Exercise instructions ▸ Please transcribe the data that follows, keeping every line exact.

Given data ▸
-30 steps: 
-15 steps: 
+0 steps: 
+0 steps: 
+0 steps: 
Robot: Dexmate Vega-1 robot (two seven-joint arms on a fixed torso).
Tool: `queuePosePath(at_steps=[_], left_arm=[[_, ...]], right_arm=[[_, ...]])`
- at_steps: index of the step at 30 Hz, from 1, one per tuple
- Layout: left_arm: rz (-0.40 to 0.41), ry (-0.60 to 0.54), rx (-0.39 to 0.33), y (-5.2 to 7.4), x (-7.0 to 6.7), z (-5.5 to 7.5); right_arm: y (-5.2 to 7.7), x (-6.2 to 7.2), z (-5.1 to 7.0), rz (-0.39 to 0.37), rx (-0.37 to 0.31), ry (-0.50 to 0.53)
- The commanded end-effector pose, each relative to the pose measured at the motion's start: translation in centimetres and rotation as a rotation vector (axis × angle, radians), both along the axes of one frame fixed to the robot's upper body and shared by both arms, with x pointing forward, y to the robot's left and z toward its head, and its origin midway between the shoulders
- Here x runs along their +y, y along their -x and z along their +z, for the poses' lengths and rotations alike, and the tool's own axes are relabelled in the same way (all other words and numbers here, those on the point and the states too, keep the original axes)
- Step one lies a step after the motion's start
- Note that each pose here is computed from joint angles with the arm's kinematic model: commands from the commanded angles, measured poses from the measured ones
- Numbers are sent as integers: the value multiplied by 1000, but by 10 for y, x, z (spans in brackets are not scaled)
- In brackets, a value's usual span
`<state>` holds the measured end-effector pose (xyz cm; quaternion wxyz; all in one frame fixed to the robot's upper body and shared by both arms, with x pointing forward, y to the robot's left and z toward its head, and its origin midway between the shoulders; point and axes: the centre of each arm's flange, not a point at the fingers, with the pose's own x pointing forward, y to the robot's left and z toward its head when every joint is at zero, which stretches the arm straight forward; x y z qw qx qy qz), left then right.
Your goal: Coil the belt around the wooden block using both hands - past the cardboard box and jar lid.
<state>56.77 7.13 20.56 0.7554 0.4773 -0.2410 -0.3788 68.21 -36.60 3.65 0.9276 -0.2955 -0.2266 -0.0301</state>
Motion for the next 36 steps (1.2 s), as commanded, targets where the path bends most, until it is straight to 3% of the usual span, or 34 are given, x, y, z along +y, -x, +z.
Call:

Written reply ▸
-30 steps: 
-15 steps: 
+0 steps: 
+0 steps: 
+0 steps: 
Robot: Dexmate Vega-1 robot (two seven-joint arms on a fixed torso).
Tool: `queuePosePath(at_steps=[_], left_arm=[[_, ...]], right_arm=[[_, ...]])`
- at_steps: index of the step at 30 Hz, from 1, one per tuple
- Layout: left_arm: rz (-0.40 to 0.41), ry (-0.60 to 0.54), rx (-0.39 to 0.33), y (-5.2 to 7.4), x (-7.0 to 6.7), z (-5.5 to 7.5); right_arm: y (-5.2 to 7.7), x (-6.2 to 7.2), z (-5.1 to 7.0), rz (-0.39 to 0.37), rx (-0.37 to 0.31), ry (-0.50 to 0.53)
- The commanded end-effector pose, each relative to the pose measured at the motion's start: translation in centimetres and rotation as a rotation vector (axis × angle, radians), both along the axes of one frame fixed to the robot's upper body and shared by both arms, with x pointing forward, y to the robot's left and z toward its head, and its origin midway between the shoulders
- Here x runs along their +y, y along their -x and z along their +z, for the poses' lengths and rotations alike, and the tool's own axes are relabelled in the same way (all other words and numbers here, those on the point and the states too, keep the original axes)
- Step one lies a step after the motion's start
- Note that each pose here is computed from joint angles with the arm's kinematic model: commands from the commanded angles, measured poses from the measured ones
- Numbers are sent as integers: the value multiplied by 1000, but by 10 for y, x, z (spans in brackets are not scaled)
- In brackets, a value's usual span
`<state>` holds the measured end-effector pose (xyz cm; quaternion wxyz; all in one frame fixed to the robot's upper body and shared by both arms, with x pointing forward, y to the robot's left and z toward its head, and its origin midway between the shoulders; point and axes: the centre of each arm's flange, not a point at the fingers, with the pose's own x pointing forward, y to the robot's left and z toward its head when every joint is at zero, which stretches the arm straight forward; x y z qw qx qy qz), left then right.
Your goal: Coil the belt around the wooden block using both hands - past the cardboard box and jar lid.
<state>56.77 7.13 20.56 0.7554 0.4773 -0.2410 -0.3788 68.21 -36.60 3.65 0.9276 -0.2955 -0.2266 -0.0301</state>
Motion for the next 36 steps (1.2 s), as commanded, targets where the path bends most, until it is straight to 3% of the usual span, or 34 are given, x, y, z along +y, -x, +z.
Call:

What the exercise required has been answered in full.